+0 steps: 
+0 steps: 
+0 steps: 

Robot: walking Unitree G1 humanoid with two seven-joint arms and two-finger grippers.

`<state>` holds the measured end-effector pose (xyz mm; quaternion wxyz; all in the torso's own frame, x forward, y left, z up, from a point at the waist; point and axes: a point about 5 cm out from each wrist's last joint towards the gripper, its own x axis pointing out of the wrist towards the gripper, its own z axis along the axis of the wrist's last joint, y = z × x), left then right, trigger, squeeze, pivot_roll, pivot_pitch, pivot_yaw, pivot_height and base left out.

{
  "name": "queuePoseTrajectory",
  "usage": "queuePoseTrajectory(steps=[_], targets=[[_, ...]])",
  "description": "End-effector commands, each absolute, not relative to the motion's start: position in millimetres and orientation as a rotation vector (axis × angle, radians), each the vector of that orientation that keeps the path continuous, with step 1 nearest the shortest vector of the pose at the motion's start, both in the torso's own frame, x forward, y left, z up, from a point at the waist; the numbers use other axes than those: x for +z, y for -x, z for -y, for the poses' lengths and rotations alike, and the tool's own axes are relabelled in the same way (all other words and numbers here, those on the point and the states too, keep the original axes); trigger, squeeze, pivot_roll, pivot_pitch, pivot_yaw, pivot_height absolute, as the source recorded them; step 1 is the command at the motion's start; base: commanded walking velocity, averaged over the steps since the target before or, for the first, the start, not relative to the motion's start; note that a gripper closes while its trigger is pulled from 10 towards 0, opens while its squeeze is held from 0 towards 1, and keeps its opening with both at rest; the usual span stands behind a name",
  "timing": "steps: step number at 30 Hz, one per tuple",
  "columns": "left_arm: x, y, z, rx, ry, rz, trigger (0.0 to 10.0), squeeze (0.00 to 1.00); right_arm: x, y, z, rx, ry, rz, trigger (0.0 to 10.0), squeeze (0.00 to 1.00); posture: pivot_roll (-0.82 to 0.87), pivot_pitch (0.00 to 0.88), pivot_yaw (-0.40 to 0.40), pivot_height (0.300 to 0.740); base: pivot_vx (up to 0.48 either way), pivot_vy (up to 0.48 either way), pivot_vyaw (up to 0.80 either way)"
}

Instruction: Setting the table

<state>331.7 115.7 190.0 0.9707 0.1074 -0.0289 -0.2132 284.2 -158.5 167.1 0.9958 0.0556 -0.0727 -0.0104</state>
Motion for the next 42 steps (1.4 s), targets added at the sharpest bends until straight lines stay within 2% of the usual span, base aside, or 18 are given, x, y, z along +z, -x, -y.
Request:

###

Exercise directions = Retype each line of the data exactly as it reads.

Reply =
+0 steps: 
+0 steps: 
+0 steps: 

Robot: walking Unitree G1 humanoid with two seven-joint arms and two-finger grippers.

`<state>` holds the measured end-effector pose (xyz mm; quaternion wxyz; all in the torso's own frame, x forward, y left, z up, from a point at the waist; point and axes: a point about 5 cm out from each wrist's last joint towards the gripper, its own x axis pointing out of the wrist towards the gripper, its own z axis along the axis of the wrist's last joint, y = z × x), left then right, trigger, squeeze, pivot_roll, pivot_pitch, pivot_yaw, pivot_height and base left out.

{
  "name": "queuePoseTrajectory",
  "usage": "queuePoseTrajectory(steps=[_], targets=[[_, ...]])",
  "description": "End-effector commands, each absolute, not relative to the motion's start: position in millimetres and orientation as a rotation vector (axis × angle, radians), each the vector of that orientation that keeps the path continuous, with step 1 nearest the shortest vector of the pose at the motion's start, both in the torso's own frame, x forward, y left, z up, from a point at the waist; the numbers use other axes than those: x for +z, y for -x, z for -y, for the poses' lengths and rotations alike, and the tool's own axes are relabelled in the same way (all other words and numbers here, those on the point and the states too, keep the original axes); trigger, squeeze, pivot_roll, pivot_pitch, pivot_yaw, pivot_height absolute, as the source recorded them; step 1 is the command at the motion's start; base: commanded walking velocity, averaged over the steps since the target before or, for the first, the start, not relative to the motion's start; note that a gripper closes while its trigger is pulled from 10 towards 0, opens while its squeeze is held from 0 towards 1, and keeps its opening with both at rest; the usual span stands behind a name",
  "timing": "steps: step number at 30 Hz, one per tuple",
  "columns": "left_arm: x, y, z, rx, ry, rz, trigger (0.0 to 10.0), squeeze (0.00 to 1.00); right_arm: x, y, z, rx, ry, rz, trigger (0.0 to 10.0), squeeze (0.00 to 1.00); posture: pivot_roll (-0.82 to 0.87), pivot_pitch (0.00 to 0.88), pivot_yaw (-0.40 to 0.40), pivot_height (0.300 to 0.740); base: pivot_vx (up to 0.48 either way), pivot_vy (up to 0.48 either way), pivot_vyaw (up to 0.80 either way)"
}

Instruction: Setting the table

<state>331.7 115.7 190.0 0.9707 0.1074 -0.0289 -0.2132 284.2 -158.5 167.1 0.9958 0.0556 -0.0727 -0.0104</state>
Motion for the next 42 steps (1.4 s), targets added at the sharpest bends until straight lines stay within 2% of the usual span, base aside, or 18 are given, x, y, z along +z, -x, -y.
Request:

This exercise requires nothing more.